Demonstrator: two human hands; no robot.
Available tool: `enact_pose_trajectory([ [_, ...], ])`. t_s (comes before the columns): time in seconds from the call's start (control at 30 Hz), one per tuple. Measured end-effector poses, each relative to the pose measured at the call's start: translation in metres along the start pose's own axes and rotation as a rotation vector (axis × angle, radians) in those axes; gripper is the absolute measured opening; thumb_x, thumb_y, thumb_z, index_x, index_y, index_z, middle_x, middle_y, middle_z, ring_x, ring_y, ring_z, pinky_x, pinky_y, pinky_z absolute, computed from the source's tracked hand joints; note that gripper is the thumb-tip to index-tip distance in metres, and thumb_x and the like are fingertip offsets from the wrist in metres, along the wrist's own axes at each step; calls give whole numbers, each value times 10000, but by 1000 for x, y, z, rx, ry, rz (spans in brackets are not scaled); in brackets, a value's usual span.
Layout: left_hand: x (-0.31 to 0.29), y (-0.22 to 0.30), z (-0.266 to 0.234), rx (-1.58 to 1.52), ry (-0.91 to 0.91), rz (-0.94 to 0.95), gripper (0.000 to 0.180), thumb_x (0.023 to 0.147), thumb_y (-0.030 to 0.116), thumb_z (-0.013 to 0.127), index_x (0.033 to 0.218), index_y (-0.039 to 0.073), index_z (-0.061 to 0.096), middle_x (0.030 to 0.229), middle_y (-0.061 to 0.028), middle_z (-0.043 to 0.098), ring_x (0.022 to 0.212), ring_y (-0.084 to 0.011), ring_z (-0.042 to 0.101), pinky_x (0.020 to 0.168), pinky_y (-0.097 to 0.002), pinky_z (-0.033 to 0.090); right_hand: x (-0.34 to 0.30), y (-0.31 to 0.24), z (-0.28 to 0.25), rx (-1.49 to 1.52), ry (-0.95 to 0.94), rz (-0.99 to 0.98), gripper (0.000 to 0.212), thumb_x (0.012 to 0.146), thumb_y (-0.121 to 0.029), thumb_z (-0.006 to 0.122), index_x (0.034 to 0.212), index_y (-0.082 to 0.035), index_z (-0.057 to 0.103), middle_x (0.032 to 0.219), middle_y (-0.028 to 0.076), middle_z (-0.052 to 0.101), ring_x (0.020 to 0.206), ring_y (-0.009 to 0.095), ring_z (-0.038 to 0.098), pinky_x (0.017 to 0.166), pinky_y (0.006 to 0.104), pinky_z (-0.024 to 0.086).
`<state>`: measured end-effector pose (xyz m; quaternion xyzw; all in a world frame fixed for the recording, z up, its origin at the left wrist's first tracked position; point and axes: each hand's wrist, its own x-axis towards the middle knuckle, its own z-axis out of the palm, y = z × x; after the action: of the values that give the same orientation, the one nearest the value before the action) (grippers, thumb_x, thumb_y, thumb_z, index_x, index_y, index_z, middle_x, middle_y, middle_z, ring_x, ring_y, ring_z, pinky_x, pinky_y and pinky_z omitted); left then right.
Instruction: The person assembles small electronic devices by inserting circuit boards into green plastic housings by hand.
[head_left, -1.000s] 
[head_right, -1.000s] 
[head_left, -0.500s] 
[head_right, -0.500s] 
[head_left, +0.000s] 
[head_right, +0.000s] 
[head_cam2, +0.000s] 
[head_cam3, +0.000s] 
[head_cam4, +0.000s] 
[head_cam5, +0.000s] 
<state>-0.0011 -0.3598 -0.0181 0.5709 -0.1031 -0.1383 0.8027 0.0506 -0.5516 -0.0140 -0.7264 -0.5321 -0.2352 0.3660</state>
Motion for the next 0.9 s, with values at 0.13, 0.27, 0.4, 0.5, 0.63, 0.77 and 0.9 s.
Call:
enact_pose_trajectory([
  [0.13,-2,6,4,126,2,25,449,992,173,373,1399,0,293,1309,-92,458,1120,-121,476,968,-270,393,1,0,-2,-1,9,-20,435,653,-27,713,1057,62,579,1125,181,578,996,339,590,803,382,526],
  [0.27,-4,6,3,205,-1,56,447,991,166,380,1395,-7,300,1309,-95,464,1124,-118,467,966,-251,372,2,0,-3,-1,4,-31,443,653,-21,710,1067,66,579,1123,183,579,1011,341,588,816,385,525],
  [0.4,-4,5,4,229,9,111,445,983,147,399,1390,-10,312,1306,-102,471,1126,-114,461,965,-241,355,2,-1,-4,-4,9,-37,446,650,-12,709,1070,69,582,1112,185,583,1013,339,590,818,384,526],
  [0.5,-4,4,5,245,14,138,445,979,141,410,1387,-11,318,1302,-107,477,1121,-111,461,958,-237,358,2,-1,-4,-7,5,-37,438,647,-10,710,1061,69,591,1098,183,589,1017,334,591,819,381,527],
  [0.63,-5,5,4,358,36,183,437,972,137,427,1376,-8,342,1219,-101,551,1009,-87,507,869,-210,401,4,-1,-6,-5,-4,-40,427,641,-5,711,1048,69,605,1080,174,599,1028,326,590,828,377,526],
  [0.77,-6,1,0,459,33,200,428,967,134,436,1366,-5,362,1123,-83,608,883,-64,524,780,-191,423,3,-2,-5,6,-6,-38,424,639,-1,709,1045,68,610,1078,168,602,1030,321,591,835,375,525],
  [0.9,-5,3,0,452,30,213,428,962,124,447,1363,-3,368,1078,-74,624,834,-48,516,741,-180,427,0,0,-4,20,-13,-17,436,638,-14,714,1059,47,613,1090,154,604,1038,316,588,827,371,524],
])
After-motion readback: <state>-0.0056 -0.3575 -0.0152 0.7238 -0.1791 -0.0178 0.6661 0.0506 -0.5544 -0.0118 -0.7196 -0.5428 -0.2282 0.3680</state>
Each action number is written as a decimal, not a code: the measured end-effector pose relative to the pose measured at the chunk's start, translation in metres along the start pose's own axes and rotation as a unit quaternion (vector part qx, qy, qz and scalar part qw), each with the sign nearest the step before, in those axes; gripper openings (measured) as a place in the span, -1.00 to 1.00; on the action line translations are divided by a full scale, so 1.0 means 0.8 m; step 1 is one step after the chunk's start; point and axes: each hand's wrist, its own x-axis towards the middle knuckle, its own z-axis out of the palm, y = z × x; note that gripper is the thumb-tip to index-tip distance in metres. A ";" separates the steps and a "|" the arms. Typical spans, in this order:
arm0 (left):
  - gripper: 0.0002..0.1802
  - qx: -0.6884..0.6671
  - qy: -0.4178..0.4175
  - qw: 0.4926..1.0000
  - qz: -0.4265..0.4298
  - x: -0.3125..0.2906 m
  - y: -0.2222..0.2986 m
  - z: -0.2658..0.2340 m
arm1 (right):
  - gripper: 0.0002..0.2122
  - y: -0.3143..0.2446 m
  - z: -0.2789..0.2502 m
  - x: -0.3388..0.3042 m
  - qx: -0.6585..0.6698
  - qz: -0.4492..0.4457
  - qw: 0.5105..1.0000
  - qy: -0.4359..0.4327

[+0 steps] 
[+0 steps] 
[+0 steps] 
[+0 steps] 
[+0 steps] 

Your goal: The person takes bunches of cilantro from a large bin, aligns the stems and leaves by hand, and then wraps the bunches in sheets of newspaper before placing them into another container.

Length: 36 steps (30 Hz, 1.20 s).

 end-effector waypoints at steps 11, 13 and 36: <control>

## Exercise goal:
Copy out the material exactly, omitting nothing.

## Solution:
Demonstrator: two human hands; no robot.
Available tool: `enact_pose_trajectory([ [_, ...], ])`. t_s (comes before the columns): time in seconds from the call's start (control at 30 Hz), one per tuple. Measured end-effector poses, each relative to the pose measured at the call's start: translation in metres along the start pose's own axes and rotation as a rotation vector (axis × angle, radians) in those axes; gripper is the absolute measured opening; thumb_x, thumb_y, thumb_z, index_x, index_y, index_z, middle_x, middle_y, middle_z, ring_x, ring_y, ring_z, pinky_x, pinky_y, pinky_z absolute, computed from the source's tracked hand joints; note that gripper is the thumb-tip to index-tip distance in metres, and thumb_x and the like are fingertip offsets from the wrist in metres, along the wrist's own axes at each step; calls give whole numbers, each value times 10000, but by 1000 for x, y, z, rx, ry, rz (spans in brackets are not scaled); in brackets, a value's usual span.
Layout: left_hand: x (-0.31 to 0.29), y (-0.22 to 0.30), z (-0.266 to 0.234), rx (-1.58 to 1.52), ry (-0.91 to 0.91), rz (-0.94 to 0.95), gripper (0.000 to 0.180), thumb_x (0.023 to 0.147), thumb_y (-0.030 to 0.116), thumb_z (-0.013 to 0.127), index_x (0.033 to 0.218), index_y (-0.039 to 0.073), index_z (-0.061 to 0.096), middle_x (0.030 to 0.229), middle_y (-0.061 to 0.028), middle_z (-0.043 to 0.098), ring_x (0.022 to 0.212), ring_y (-0.084 to 0.011), ring_z (-0.042 to 0.101), pinky_x (0.020 to 0.168), pinky_y (-0.097 to 0.002), pinky_z (-0.033 to 0.090); right_hand: x (-0.34 to 0.30), y (-0.31 to 0.24), z (-0.28 to 0.25), rx (-1.49 to 1.52), ry (-0.95 to 0.94), rz (-0.99 to 0.98), gripper (0.000 to 0.212), thumb_x (0.012 to 0.146), thumb_y (-0.121 to 0.029), thumb_z (-0.006 to 0.122), index_x (0.034 to 0.212), index_y (-0.082 to 0.035), index_z (-0.057 to 0.103), middle_x (0.032 to 0.219), middle_y (-0.028 to 0.076), middle_z (-0.052 to 0.101), ring_x (0.020 to 0.206), ring_y (-0.009 to 0.095), ring_z (-0.038 to 0.098), pinky_x (0.017 to 0.166), pinky_y (0.006 to 0.104), pinky_z (-0.024 to 0.086).
`<state>`: measured end-effector pose (xyz m; quaternion xyzw; all in a world frame fixed for the recording, z up, its origin at the left wrist's first tracked position; point and axes: each hand's wrist, its own x-axis towards the middle knuckle, its own z-axis out of the palm, y = z × x; after the action: of the values that give the same orientation, the one nearest the value before the action) (grippers, thumb_x, thumb_y, thumb_z, index_x, index_y, index_z, middle_x, middle_y, middle_z, ring_x, ring_y, ring_z, pinky_x, pinky_y and pinky_z omitted); left then right.
Instruction: The person assembles small electronic devices by inserting circuit boards into green plastic housings by hand.
[head_left, -1.000s] 
[head_right, -1.000s] 
[head_left, -0.500s] 
[head_right, -0.500s] 
[head_left, +0.000s] 
[head_right, +0.000s] 
[head_cam2, +0.000s] 
[head_cam3, +0.000s] 
[head_cam4, +0.000s] 
[head_cam5, +0.000s] 
<state>-0.0011 -0.3598 -0.0181 0.5709 -0.1031 -0.1383 0.8027 0.0506 -0.5516 -0.0140 -0.7264 -0.5321 -0.2352 0.3660</state>
Motion for the next 0.9 s, with values at 0.13, 0.27, 0.4, 0.5, 0.63, 0.77 and 0.9 s.
Call:
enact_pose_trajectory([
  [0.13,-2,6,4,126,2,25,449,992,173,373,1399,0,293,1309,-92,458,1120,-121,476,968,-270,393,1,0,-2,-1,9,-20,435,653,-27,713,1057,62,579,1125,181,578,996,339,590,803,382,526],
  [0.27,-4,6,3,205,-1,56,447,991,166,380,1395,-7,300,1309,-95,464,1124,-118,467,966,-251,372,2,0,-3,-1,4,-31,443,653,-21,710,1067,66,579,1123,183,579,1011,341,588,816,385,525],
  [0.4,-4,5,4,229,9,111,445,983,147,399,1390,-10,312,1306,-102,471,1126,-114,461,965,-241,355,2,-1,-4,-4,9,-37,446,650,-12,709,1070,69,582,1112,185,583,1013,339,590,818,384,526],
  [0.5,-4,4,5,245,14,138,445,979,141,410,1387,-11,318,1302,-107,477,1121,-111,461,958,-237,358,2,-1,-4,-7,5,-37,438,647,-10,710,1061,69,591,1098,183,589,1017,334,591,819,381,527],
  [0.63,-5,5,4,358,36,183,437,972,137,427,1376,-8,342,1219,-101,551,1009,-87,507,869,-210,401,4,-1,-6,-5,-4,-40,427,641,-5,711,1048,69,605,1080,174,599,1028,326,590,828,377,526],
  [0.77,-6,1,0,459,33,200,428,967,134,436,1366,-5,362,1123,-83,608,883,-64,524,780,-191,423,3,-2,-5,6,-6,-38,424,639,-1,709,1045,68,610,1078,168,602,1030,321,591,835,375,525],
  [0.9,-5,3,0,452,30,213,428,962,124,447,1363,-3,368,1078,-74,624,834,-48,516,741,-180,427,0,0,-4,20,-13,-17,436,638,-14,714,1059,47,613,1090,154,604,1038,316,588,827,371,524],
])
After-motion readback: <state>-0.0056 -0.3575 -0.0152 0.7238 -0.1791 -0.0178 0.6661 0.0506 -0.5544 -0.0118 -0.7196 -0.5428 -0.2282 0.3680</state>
Each action number is written as a decimal, not a code: the measured end-effector pose relative to the pose measured at the chunk's start, translation in metres along the start pose's own axes and rotation as a unit quaternion (vector part qx, qy, qz and scalar part qw), each with the sign nearest the step before, in those axes; gripper openings (measured) as a place in the span, -1.00 to 1.00; on the action line translations are divided by a full scale, so 1.0 means 0.8 m; step 1 is one step after the chunk's start; point and axes: each hand's wrist, its own x-axis towards the middle knuckle, its own z-axis out of the palm, y = z × x; note that gripper is the thumb-tip to index-tip distance in metres. A ";" separates the steps and a "|" the arms. Typical spans, in this order:
arm0 (left):
  - gripper: 0.0002..0.1802
  - qx: -0.6884..0.6671
  - qy: -0.4178..0.4175
  - qw: 0.4926..1.0000
  - qz: -0.4265..0.4298
  - x: -0.3125..0.2906 m
  - y: -0.2222..0.2986 m
  - z: -0.2658..0.2340 m
arm1 (right):
  - gripper: 0.0002..0.2122
  - y: -0.3143..0.2446 m
  - z: -0.2789..0.2502 m
  - x: -0.3388..0.3042 m
  - qx: -0.6585..0.6698
  - qz: -0.4492..0.4457
  - qw: 0.5105..1.0000
  - qy: -0.4359..0.4327

[+0 steps] 
[+0 steps] 
[+0 steps] 
[+0 steps] 
[+0 steps] 

Your goal: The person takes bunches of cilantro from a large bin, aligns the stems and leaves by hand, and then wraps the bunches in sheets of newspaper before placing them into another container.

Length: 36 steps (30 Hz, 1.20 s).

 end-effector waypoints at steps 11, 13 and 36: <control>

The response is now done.